DATA EXTRACT Start Marker

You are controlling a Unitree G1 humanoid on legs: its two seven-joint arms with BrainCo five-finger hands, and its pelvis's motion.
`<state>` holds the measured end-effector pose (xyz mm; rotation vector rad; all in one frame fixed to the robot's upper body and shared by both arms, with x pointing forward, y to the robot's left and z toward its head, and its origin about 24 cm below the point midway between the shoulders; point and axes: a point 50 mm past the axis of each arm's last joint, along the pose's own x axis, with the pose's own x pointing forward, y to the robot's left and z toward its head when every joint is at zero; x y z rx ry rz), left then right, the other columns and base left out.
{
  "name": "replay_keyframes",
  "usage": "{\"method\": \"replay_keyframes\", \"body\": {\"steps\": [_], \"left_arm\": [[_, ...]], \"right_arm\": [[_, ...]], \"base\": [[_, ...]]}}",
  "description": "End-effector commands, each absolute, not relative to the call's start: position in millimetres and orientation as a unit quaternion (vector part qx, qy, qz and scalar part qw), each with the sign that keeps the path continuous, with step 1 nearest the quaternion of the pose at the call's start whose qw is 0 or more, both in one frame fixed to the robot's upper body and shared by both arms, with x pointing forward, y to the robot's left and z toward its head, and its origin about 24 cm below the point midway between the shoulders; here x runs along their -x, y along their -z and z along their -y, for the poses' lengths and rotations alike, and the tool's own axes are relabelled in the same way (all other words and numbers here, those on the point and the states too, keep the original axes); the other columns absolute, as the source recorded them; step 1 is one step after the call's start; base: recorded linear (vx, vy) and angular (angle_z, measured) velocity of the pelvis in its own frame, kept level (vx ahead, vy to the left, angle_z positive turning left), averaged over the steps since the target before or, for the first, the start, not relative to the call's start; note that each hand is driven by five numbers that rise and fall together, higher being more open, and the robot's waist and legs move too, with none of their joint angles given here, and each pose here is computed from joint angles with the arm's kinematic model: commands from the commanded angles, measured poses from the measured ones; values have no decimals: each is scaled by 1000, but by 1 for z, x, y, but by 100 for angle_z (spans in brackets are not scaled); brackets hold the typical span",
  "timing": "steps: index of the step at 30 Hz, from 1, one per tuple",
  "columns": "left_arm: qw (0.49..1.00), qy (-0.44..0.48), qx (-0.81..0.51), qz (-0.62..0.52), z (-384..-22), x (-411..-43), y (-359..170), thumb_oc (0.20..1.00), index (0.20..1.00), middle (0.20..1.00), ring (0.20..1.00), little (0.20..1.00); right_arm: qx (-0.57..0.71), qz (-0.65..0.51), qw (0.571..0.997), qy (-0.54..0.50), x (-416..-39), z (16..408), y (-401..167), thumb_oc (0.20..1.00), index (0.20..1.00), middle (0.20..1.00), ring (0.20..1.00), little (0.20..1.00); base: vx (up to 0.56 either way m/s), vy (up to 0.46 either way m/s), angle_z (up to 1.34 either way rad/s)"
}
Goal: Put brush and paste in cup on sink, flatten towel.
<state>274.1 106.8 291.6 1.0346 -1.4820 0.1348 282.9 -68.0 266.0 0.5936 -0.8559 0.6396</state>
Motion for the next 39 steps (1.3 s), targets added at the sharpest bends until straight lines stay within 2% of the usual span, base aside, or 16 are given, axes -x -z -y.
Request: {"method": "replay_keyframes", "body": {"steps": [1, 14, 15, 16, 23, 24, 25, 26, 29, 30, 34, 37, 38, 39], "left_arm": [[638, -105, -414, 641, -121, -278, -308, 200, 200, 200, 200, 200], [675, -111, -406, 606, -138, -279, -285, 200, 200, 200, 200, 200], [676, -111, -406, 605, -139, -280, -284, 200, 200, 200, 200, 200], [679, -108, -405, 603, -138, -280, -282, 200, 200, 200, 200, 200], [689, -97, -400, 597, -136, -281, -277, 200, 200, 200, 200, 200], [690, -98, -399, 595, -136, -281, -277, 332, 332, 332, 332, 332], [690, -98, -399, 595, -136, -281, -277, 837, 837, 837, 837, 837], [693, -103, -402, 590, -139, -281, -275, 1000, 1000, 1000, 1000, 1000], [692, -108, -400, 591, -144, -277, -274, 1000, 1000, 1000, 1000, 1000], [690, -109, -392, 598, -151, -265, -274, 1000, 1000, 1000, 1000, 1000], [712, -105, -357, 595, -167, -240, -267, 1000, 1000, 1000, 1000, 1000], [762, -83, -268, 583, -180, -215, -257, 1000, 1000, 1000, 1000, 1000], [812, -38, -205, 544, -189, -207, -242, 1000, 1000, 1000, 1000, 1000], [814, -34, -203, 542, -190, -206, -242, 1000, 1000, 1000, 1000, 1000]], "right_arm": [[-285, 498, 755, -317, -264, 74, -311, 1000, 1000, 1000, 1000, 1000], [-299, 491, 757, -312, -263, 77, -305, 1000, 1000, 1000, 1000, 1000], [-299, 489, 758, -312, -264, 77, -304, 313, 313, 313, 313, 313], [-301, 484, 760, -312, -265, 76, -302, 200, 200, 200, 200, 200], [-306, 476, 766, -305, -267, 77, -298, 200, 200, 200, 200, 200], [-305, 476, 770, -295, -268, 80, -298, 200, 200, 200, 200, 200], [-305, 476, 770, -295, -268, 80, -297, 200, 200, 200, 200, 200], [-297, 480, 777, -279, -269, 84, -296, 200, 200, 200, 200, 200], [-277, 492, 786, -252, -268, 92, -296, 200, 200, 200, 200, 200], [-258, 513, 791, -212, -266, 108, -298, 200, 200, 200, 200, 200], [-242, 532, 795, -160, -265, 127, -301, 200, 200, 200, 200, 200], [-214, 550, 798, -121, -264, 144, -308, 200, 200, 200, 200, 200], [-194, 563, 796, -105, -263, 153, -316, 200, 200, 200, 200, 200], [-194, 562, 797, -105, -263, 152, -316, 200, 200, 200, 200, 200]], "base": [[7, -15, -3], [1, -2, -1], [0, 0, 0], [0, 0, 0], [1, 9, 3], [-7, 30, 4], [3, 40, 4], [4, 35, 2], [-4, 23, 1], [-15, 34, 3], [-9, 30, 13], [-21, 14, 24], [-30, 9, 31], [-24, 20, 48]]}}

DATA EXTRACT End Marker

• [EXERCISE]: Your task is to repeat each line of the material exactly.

• [OUTPUT FOR THIS EXERCISE]:
You are controlling a Unitree G1 humanoid on legs: its two seven-joint arms with BrainCo five-finger hands, and its pelvis's motion.
`<state>` holds the measured end-effector pose (xyz mm; rotation vector rad; all in one frame fixed to the robot's upper body and shared by both arms, with x pointing forward, y to the robot's left and z toward its head, and its origin about 24 cm below the point midway between the shoulders; point and axes: a point 50 mm past the axis of each arm's last joint, along the pose's own x axis, with the pose's own x pointing forward, y to the robot's left and z toward its head when every joint is at zero; x y z rx ry rz), left then right, the other columns and base left out.
{
  "name": "replay_keyframes",
  "usage": "{\"method\": \"replay_keyframes\", \"body\": {\"steps\": [_], \"left_arm\": [[_, ...]], \"right_arm\": [[_, ...]], \"base\": [[_, ...]]}}",
  "description": "End-effector commands, each absolute, not relative to the call's start: position in millimetres and orientation as a unit quaternion (vector part qx, qy, qz and scalar part qw), each with the sign that keeps the path continuous, with step 1 nearest the quaternion of the pose at the call's start whose qw is 0 or more, both in one frame fixed to the robot's upper body and shared by both arms, with x pointing forward, y to the robot's left and z toward its head, and its origin about 24 cm below the point midway between the shoulders; here x runs along their -x, y along their -z and z along their -y, for the poses' lengths and rotations alike, and the tool's own axes are relabelled in the same way (all other words and numbers here, those on the point and the states too, keep the original axes); the other columns absolute, as the source recorded them; step 1 is one step after the call's start; base: recorded linear (vx, vy) and angular (angle_z, measured) velocity of the pelvis in its own frame, kept level (vx ahead, vy to the left, angle_z positive turning left), averaged over the steps since the target before or, for the first, the start, not relative to the call's start; note that each hand is driven by five numbers that rise and fall together, higher being more open, and the robot's waist and legs move too, with none of their joint angles given here, and each pose here is computed from joint angles with the arm's kinematic model: commands from the commanded angles, measured poses from the measured ones; values have no decimals: each is scaled by 1000, but by 1 for z, x, y, but by 100 for angle_z (spans in brackets are not scaled); brackets hold the typical span",
  "timing": "steps: index of the step at 30 Hz, from 1, one per tuple",
  "columns": "left_arm: qw (0.49..1.00), qy (-0.44..0.48), qx (-0.81..0.51), qz (-0.62..0.52), z (-384..-22), x (-411..-43), y (-359..170), thumb_oc (0.20..1.00), index (0.20..1.00), middle (0.20..1.00), ring (0.20..1.00), little (0.20..1.00); right_arm: qx (-0.57..0.71), qz (-0.65..0.51), qw (0.571..0.997), qy (-0.54..0.50), x (-416..-39), z (16..408), y (-401..167), thumb_oc (0.20..1.00), index (0.20..1.00), middle (0.20..1.00), ring (0.20..1.00), little (0.20..1.00); base: vx (up to 0.56 either way m/s), vy (up to 0.46 either way m/s), angle_z (up to 1.34 either way rad/s)"
}
Goal: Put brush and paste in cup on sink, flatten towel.
<state>274.1 106.8 291.6 1.0346 -1.4820 0.1348 282.9 -68.0 266.0 0.5936 -0.8559 0.6396</state>
Motion for the next 39 steps (1.3 s), targets added at the sharpest bends until straight lines stay within 2% of the usual span, base aside, or 16 are given, axes -x -z -y.
Request: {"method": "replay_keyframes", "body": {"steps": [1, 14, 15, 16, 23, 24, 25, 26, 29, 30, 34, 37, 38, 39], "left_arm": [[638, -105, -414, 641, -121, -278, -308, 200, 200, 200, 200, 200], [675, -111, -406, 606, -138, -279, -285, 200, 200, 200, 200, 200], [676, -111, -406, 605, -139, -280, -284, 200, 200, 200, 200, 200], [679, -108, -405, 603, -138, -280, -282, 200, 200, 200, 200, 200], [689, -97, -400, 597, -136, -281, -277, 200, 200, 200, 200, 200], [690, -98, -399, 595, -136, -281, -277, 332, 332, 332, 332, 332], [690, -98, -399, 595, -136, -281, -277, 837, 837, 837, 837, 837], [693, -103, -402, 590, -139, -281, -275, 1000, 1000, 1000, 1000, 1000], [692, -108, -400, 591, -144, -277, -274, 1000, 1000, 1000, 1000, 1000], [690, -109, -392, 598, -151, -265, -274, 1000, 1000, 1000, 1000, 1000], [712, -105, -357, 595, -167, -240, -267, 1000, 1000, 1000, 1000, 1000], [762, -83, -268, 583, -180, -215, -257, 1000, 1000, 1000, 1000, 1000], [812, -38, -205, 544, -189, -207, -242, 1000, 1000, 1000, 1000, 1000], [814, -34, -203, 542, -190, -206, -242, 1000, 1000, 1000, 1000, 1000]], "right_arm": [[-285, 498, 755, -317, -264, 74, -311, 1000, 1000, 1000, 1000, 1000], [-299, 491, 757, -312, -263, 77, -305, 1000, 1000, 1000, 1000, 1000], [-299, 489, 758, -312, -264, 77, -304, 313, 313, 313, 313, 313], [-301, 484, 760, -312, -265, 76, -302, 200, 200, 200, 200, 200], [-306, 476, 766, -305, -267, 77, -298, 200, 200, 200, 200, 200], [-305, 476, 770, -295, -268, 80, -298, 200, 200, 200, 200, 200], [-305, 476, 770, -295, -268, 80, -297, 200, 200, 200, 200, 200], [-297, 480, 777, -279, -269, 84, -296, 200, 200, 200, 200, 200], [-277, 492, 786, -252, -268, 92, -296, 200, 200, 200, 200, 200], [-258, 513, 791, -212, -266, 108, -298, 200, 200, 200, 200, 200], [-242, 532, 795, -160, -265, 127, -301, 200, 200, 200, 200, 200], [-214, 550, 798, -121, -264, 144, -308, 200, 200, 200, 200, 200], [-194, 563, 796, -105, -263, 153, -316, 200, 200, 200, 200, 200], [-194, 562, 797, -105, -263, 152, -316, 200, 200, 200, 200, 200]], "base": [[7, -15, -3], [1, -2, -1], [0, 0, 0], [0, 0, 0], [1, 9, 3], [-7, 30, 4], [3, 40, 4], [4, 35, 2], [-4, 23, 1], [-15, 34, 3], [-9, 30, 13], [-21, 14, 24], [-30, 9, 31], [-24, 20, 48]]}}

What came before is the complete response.